INSTRUCTIONS FOR THE TASK:
Please copy, character for character, each line from the beginning of the listing to the line containing "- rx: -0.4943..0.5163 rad", including both.

(DATA EXCERPT)

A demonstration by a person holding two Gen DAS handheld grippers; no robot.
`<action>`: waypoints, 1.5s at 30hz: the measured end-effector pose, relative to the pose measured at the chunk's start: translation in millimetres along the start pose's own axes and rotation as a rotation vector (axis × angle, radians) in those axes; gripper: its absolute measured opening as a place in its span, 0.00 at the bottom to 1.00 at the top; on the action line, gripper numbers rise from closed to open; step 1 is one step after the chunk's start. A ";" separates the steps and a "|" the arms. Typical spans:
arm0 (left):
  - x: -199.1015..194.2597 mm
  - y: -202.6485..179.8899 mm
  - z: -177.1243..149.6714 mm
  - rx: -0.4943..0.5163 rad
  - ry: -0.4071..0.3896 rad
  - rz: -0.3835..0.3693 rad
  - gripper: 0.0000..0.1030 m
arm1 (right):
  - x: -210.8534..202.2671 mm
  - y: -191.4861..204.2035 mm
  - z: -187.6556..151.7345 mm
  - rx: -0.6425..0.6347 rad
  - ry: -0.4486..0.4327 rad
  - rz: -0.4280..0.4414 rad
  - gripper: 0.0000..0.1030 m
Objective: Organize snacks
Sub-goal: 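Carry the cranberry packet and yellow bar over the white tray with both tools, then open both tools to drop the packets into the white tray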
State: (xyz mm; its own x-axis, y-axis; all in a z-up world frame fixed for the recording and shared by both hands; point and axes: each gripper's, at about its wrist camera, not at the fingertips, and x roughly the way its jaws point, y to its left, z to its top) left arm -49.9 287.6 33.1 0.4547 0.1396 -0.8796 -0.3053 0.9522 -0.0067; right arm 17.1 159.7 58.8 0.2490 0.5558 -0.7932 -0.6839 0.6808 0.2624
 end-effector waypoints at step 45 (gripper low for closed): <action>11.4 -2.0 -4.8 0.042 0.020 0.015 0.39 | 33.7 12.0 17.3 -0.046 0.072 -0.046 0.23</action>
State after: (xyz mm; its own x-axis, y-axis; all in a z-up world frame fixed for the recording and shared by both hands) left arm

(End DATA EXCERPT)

WORKED SOLUTION:
A demonstration by a person holding two Gen DAS handheld grippers; no robot.
`<action>`: waypoints, 1.5s at 30hz: the measured end-effector pose, relative to the pose measured at the chunk's start: translation in millimetres along the start pose's own axes and rotation as a rotation vector (axis × angle, radians) in those axes; gripper: its absolute measured opening as a place in its span, 0.00 at the bottom to 1.00 at the top; on the action line, gripper numbers rise from closed to open; step 1 is one step after the chunk's start. A ";" separates the steps and a "|" the arms. Typical spans:
arm0 (left):
  - x: -199.1015..194.2597 mm
  - y: -202.6485..179.8899 mm
  - z: -177.1243..149.6714 mm
  - rx: -0.4943..0.5163 rad

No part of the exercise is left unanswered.